‘Vultures’ prey on elderly with gold-plated pensions
PENSION “vultures” are preying on the elderly with gold-plated retirement funds, MPS have warned.
The work and pensions select committee fears that a pensions mis-selling scandal is erupting as unscrupulous advisers are encouraging savers to transfer their money from guaranteed schemes into rip-off funds.
Research by the Financial Conduct Authority, which regulates pension advisers, shows that only half of such advice meets its standards.
More than 100,000 people a year are transferring money away from their defined benefit pensions after receiving advice.
Hundreds of workers from British Steel had been “shamelessly bamboozled” by advisers into transferring their gold-plated pensions into funds where they could face exit fees of up to 10 per cent, it said.

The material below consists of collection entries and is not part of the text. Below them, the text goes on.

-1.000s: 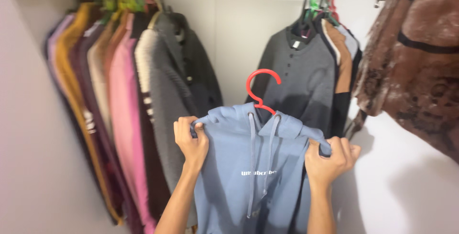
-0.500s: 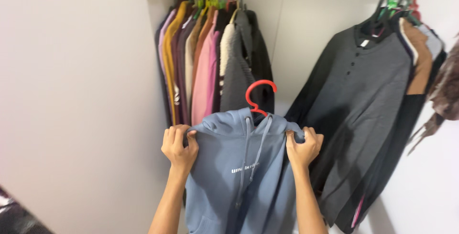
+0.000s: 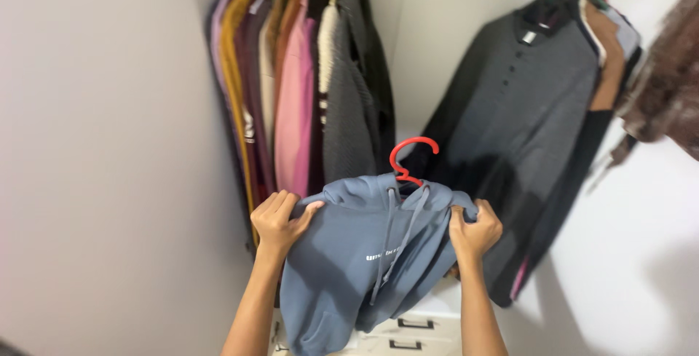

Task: The person removes a black shirt, a brown jacket, and a blue hoodie from a closet and places them one at a time on a bed.

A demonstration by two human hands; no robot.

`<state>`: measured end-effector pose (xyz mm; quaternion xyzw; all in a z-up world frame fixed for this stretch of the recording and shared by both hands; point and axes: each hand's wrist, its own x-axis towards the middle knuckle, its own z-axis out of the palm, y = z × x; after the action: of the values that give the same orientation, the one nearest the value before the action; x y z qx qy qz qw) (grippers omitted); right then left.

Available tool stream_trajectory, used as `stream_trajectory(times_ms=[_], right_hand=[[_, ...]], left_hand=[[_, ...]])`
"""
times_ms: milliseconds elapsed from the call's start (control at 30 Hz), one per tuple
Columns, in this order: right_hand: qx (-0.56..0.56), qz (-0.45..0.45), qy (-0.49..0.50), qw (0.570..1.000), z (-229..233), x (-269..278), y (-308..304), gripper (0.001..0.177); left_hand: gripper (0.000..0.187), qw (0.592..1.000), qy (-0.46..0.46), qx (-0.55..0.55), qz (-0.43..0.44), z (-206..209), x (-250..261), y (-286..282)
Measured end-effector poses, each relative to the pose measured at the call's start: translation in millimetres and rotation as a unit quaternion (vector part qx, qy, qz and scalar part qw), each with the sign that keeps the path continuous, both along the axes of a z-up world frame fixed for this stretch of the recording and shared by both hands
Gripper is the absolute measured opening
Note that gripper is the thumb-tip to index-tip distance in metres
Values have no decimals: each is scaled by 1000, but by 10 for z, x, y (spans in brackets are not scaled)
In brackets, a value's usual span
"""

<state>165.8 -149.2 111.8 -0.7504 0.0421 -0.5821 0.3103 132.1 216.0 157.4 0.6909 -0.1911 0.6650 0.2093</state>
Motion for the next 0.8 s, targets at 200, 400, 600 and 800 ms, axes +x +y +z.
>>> stream_trajectory(times_ms=[200, 400, 600, 800], right_hand=[[32, -75, -19, 997, -317, -353, -593, 24], [33, -156, -14, 987, -643, -790, -996, 28], [36, -257, 37, 965, -970, -1252, -1146, 40], [1, -310, 73, 948, -1071, -1492, -1216, 53]], left_hand=[[55, 995, 73, -28, -58, -156, 284, -594], [53, 950, 226, -112, -182, -399, 399, -1159], [55, 899, 342, -78, -264, -837, 664, -1650], [56, 922, 307, -80, -220, -1249, 888, -2195]])
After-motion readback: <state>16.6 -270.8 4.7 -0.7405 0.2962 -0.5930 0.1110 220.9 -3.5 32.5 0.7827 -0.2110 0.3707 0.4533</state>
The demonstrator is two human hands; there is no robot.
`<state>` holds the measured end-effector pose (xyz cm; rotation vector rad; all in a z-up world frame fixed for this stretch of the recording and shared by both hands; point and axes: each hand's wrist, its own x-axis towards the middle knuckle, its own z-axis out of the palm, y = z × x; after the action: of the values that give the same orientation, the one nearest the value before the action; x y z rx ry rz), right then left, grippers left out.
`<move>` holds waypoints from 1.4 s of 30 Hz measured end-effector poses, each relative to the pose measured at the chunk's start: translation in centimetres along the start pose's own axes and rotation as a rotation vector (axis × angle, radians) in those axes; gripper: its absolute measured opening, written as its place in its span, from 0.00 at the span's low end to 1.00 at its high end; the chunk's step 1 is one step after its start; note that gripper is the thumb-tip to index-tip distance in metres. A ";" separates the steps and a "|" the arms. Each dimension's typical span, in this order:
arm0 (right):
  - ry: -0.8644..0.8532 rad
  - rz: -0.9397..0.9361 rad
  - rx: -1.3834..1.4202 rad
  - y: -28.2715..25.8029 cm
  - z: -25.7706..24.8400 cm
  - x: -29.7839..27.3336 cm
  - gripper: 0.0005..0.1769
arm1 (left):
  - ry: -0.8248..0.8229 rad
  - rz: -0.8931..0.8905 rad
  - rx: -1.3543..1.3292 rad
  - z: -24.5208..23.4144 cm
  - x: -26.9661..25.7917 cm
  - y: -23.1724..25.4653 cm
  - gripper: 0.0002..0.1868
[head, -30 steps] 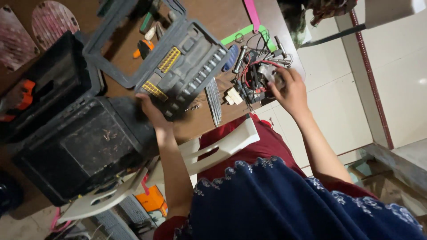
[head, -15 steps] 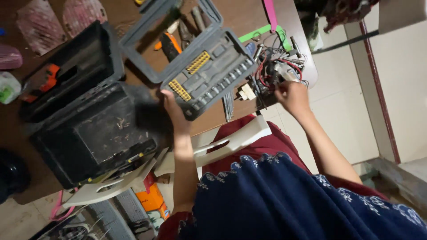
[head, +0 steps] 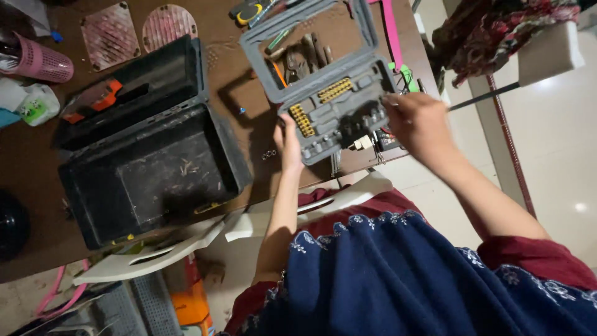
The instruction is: The person opens a toolbox and removes various tools, including screwdrivers and sockets, placing them on the table. They then sort the tools and place them back into designated slots within the toolbox and a smaller orange case, organizing them by type.
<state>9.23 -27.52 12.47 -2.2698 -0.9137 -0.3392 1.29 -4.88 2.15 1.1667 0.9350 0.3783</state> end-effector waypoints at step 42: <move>-0.372 -0.035 -0.023 10.2 0.4 1.1 0.09 | -0.313 0.054 -0.084 -0.4 4.1 -3.8 0.35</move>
<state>17.08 -32.17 7.80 -2.3840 -1.1387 0.0636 2.67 -3.26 -3.07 1.1366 0.6102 0.2658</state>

British Steel Pension Scheme members had, over the past year, “been exploited for cynical personal gain by dubious financial advisers in tandem with parasitical so-called ‘introducers’”, the committee said.
Steelworkers yet to reach pension age were encouraged to transfer their defined benefit pension rights into a defined contribution pension. But transferring away from a defined benefit pension or a “final salary” scheme was not usually in someone’s interests, the committee said, as it meant giving up generous and stable benefits in favour of a riskier investment.
Frank Field, chairman of the committee, said: “Once again, we find the pensions regulator fiddling while Rome burns, when it should have seen this rip-off coming.”